Und selbst der aktuelle
Umsturz in der Ukraine scheint wieder einmal aus den USA finanziert und nach "otpor!"-Skript, wie unabhängige Medien wie z.B. die Deutschen Wirtschaftsnachrichten berichteten...
Was nimmt sich also dieser Mann aus Moskau da nur raus? Da möchte doch tatsächlich jemand, der die hier beschriebenen Spielchen schon längst erkannt hat und sieht, wie der Westen gegen Russland das Zündeln einfach nicht sein lassen kann (man denke an Georgien vor gar nicht langer Zeit), sein Land, an dem ihm skandalöserweise offensichtlich auch noch etwas liegt, vor Chaos und politischer Instabilität schützen, indem er dessen Machtbereich gegen zu starkes Eindringen ihm nicht freundlich gesonnener Kräfte sichert... Wie kann ein Politiker nur auf so eine skandalöse Idee kommen? Im Westen wäre das glücklicherweise undenkbar.
Aber das ist alles doch so gar nicht passend zu dem, was der liebe Mann im Fernsehen jeden Abend sagt?
Aus diesem Grund hören wir lieber an der Stelle hier auf, schalten wieder brav die Tagesschau ein und lassen uns in den üblichen minimalistischen und inhaltslosen Ton- und Videoschnipseln eintrichtern, wie das "Gute" mit seinem populären Boxergesicht oder in kühner blonder Engelsgestalt verwegen gegen "den bösen Teufel aus Moskau" in der Ukraine in den Ring tritt.
Einseitige Berichterstattung macht sich nicht erst seit gestern weitaus besser als Propaganda um die Massen in die gewünschte Richtung zu lenken.
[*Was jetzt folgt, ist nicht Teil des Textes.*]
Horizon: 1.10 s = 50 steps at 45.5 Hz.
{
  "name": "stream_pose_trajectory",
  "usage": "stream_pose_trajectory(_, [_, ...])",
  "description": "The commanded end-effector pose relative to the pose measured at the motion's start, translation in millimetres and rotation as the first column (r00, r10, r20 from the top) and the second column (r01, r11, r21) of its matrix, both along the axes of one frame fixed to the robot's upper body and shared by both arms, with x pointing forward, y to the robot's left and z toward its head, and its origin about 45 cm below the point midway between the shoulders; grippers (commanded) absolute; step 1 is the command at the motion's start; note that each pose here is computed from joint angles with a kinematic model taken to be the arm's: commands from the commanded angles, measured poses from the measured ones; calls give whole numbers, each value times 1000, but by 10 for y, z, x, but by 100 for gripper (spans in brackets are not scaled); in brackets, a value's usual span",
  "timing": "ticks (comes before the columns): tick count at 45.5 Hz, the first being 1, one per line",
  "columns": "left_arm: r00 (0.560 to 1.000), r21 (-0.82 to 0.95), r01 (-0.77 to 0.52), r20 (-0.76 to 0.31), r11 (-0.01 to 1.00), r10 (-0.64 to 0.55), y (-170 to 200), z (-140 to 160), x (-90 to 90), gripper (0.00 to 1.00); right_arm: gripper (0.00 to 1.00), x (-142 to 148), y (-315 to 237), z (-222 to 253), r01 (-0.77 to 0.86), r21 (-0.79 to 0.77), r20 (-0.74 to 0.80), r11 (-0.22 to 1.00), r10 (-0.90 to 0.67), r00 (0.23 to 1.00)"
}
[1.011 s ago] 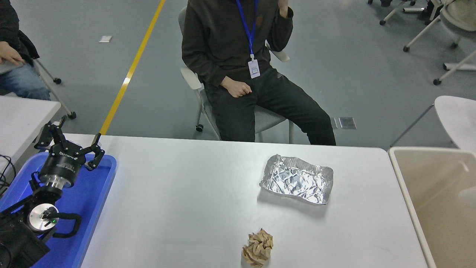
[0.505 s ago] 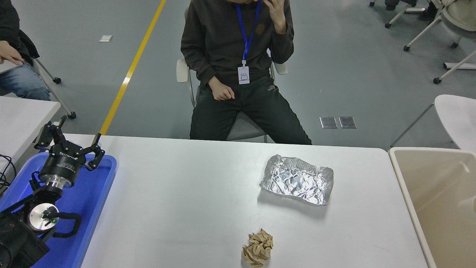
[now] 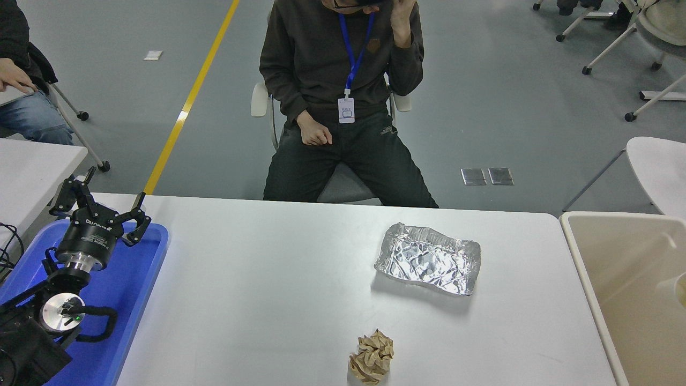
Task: Clean the table surface
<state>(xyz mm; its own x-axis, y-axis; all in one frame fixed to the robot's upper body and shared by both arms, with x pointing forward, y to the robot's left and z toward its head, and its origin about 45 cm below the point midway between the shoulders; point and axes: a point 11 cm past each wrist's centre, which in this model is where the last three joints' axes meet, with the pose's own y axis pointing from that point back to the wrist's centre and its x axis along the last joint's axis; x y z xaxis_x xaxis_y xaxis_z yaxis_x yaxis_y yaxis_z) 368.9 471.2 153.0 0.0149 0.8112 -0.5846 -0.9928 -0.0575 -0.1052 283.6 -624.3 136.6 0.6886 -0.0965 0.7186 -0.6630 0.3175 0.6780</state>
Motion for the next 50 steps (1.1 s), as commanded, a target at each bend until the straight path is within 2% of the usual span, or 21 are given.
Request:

Wen interessieren da schon die hier genannten "anderen Details"? Ihre Aufgabe als guter Investor ist es jedoch, stets das gesamte Bild zu betrachten und sich nicht von solchen Dingen leiten zu lassen.
Und was denkt jetzt eigentlich Ihr Autor dieses Artikels über die ganze Sache?
Kurz und knapp: Jegliche politischen Akteure in diesem "Spielchen" haben wohl ihren eigenen Schmutz und ihre eigenen "Leichen im Keller". Daher erscheint es mir absolut sinnlos für irgendjemanden Partei ergreifen zu wollen. Die Leidtragenden werden aber wohl wieder einmal die sein, die am wenigsten dafür können, nämlich die Bevölkerung der Ukraine. Dieser kann man wohl nur das Beste wünschen und dass sie bald wieder die Chance auf Freiheit, Stabilität und Wohlstand hat und nicht mehr Spielball der Machtblöcke ist.